Bayer has two major federated learning initiatives: MELLODDY and a new collaborating with seven hospitals and research organizations. MELLODDY is the consortium using blockchain and federated learning to enable pharma companies to collaborate on drug discovery. The new collaboration is training an algorithm to identify a rare mutation in cancer, which would inform treatment of that cancer.
Rare diseases are a place where federated learning can add unique value. Each individual organization will have too few patients with a given rare disease to make any sort of statistically significant analysis. But several organizations combined will have enough data, and federated learning makes it easy for them to collaborate because no underlying data is shared. This is one reason why federated learning networks will have strong network effects.
Moreover, in a federated learning network there is a need for some kind of orchestration to decide what data to use and what algorithm to train. If there are multiple data sources it is problematic for one party to control this, which is why group usages of federated learning like MELLODDY and KCL’s leverage a blockchain, but the Mayo Clinic’s standalone usage does not.

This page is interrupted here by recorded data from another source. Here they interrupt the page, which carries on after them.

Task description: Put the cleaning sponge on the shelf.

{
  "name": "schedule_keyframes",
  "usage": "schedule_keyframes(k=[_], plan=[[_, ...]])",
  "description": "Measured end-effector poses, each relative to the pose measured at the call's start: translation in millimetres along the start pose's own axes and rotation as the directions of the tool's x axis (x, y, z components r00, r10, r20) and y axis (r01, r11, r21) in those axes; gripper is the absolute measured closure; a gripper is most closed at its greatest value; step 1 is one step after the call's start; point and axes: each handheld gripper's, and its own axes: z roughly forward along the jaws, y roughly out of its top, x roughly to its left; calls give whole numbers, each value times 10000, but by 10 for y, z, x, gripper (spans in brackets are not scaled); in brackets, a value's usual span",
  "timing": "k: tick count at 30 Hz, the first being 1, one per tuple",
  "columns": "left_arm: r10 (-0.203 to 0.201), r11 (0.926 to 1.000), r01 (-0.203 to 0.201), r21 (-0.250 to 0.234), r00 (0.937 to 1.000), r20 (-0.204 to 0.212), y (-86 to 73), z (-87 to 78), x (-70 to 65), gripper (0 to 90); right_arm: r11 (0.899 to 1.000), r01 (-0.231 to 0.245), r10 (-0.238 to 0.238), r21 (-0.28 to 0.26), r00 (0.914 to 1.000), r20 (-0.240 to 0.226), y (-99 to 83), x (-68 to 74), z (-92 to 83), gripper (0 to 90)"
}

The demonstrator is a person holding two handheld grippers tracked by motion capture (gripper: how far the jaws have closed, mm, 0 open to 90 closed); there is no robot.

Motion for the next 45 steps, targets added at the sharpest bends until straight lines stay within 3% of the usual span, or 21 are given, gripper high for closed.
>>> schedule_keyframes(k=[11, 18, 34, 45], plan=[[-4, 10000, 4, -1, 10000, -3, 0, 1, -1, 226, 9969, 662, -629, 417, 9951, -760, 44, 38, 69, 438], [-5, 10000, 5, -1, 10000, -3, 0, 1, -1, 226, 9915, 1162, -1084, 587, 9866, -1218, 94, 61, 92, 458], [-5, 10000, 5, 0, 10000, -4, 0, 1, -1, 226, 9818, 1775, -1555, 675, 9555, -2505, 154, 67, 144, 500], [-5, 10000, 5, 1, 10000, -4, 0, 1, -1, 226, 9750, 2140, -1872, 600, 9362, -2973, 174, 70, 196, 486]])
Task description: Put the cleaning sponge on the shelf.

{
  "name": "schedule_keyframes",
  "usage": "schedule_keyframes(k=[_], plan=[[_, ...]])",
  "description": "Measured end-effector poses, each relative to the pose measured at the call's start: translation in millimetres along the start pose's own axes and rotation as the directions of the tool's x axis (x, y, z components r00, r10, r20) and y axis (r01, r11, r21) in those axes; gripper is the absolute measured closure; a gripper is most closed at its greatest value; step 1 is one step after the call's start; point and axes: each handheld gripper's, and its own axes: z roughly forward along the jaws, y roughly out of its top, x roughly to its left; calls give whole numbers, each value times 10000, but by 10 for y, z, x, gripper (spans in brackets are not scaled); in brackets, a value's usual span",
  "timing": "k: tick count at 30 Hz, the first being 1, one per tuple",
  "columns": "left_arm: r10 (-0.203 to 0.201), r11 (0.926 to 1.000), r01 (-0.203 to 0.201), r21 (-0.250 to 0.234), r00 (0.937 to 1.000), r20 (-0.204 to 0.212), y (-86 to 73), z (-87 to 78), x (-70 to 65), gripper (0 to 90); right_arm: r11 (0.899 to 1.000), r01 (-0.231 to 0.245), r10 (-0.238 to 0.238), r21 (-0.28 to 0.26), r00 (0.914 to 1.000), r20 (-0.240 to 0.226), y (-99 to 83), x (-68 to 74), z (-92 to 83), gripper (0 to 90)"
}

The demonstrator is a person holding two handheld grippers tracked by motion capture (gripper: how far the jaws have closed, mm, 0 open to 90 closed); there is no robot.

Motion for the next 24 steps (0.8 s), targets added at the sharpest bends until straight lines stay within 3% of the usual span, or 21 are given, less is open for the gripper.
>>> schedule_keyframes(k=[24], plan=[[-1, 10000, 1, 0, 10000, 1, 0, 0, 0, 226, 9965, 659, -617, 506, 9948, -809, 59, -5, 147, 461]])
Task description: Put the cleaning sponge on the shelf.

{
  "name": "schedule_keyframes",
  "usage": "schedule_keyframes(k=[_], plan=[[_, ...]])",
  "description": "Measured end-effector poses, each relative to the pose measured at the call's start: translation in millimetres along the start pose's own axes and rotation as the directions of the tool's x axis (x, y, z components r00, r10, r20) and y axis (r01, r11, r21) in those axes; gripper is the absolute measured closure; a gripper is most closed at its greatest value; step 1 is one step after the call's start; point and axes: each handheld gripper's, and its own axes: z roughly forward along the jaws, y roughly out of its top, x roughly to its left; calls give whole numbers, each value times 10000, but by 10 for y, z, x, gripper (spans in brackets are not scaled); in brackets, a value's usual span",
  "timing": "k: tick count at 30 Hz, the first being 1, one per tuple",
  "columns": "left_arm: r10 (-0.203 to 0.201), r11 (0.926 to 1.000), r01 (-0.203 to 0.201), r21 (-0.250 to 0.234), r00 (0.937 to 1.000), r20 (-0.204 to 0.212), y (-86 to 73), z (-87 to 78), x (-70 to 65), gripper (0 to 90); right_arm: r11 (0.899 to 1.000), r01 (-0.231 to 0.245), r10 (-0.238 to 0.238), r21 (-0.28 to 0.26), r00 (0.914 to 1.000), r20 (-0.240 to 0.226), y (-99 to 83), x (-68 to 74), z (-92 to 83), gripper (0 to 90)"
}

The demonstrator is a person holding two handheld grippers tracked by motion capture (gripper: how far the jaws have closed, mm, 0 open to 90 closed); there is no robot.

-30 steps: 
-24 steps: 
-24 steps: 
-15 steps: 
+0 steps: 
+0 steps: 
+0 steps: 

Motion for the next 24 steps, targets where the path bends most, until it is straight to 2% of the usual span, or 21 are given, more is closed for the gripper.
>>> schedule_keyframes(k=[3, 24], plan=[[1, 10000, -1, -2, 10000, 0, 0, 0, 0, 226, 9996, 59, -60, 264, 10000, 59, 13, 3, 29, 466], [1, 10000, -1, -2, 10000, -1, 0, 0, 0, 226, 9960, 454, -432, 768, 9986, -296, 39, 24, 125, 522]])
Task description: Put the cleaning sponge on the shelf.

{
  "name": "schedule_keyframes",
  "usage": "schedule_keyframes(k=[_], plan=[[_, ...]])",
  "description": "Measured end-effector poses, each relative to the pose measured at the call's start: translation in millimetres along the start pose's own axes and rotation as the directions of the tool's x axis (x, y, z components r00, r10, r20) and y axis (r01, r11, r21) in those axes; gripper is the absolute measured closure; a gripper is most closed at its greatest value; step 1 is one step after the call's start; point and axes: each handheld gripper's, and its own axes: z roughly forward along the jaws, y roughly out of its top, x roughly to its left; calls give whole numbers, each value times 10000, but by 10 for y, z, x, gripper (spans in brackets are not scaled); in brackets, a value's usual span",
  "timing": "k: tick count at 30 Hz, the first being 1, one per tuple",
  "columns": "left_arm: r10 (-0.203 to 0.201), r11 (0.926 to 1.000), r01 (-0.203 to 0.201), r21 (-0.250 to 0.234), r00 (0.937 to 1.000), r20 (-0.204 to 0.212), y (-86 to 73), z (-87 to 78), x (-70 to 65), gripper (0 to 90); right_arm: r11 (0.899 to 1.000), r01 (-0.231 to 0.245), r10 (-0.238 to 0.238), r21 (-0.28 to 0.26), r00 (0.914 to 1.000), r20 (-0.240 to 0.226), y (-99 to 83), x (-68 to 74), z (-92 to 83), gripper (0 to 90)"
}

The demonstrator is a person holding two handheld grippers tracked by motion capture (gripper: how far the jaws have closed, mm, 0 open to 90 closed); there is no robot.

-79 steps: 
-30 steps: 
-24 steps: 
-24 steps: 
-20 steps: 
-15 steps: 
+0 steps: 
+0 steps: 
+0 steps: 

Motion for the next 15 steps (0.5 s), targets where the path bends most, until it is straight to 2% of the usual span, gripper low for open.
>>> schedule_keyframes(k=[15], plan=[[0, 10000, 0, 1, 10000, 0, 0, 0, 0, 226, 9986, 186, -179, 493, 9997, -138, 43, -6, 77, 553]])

The individual predictions are a bit long to list here, but a few people got together under Blockchain and Healthcare Today and published their predictions for 2020.
EVENT: Blockchain and Digital Transformation in Health 2020 (February 26th in Austin, Texas)

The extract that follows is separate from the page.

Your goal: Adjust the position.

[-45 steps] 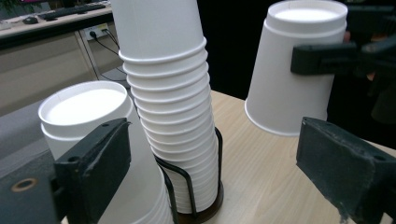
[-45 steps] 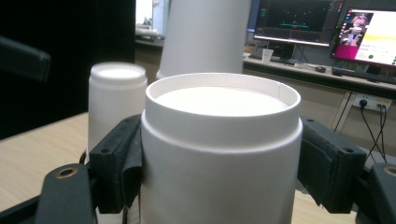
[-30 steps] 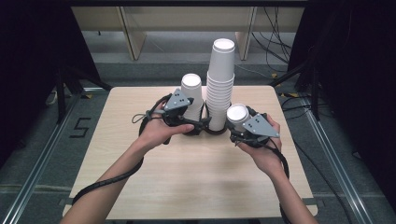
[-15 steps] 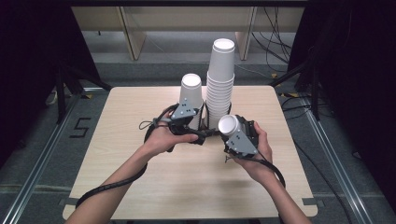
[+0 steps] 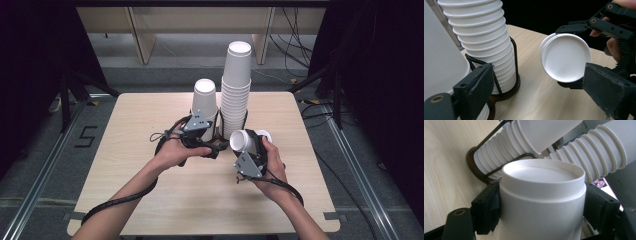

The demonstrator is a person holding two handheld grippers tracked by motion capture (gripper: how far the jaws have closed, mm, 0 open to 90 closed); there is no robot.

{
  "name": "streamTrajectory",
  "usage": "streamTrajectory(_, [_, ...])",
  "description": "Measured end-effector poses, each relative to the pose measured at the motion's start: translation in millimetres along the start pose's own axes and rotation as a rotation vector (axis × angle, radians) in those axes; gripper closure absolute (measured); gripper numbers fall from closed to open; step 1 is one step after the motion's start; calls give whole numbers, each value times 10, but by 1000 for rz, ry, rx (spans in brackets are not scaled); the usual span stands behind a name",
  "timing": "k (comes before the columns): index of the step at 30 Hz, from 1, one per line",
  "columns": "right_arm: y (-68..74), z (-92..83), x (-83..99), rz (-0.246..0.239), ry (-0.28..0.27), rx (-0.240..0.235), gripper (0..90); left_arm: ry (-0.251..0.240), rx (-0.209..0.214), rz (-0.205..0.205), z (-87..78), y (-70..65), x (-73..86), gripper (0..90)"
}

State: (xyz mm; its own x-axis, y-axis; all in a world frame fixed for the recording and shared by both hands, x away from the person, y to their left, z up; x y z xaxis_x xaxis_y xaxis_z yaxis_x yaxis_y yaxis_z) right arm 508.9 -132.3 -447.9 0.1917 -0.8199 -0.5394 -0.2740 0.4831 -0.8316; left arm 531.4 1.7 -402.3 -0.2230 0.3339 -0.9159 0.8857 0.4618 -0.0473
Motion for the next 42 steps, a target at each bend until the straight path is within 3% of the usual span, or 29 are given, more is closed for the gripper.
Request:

If you’re looking to hear from industry practitioners and researchers then this blockchain and healthcare event is a great fit. A number of my colleagues and friends in the space will be speakers, and I'd encourage you to check it out.
What I’m reading this weekend
Clemens has been involved in a lot of real world deployments of blockchain, first at R3 and now at ConsenSys, so he has a lot of insight into what the barriers to production are. The list is focused on finance but it’s a short and good read.
I found this to be a relatively approachable way of thinking about the economics of drug development and the various levers that policy makers have.
How to properly fund and provision public goods is a deeply important problem with far ranging implications. One place where it’s easy to see this in the blockchain space are developer’s contribution to blockchain protocols. These highly specialized individuals provide huge value to their communities but aren’t paid and often can’t get funding to continue their contributions. Some blockchain communities have tried to solve this by dedicating a % of all coins mined to a fund for developers, but there is a lot of disagreement over whether this is a sustainable or desirable solution.
A novel philosophy for how to organize decentralized ecosystems of public goods called Liberal Radicalism was proposed by Vitalik, Zoe Hitzig, and Glen Weyl and has since then been implemented by Gitcoin in a grants program. The whole thing is fascinating and Vitalik had a great review. This is a space I’m watching and one I expect to have insights applicable outside of the blockchain space too.
The Aave protocol provides something called “flash loans,” or loans that only exist for as long as the transaction in which they are issued. Put another way within a single transaction a loan will be given and closed out. That’s useful if you need some capital to execute an arbitrage opportunity and it’s a cool demonstration of the sort of thing that is only possible with programmable money.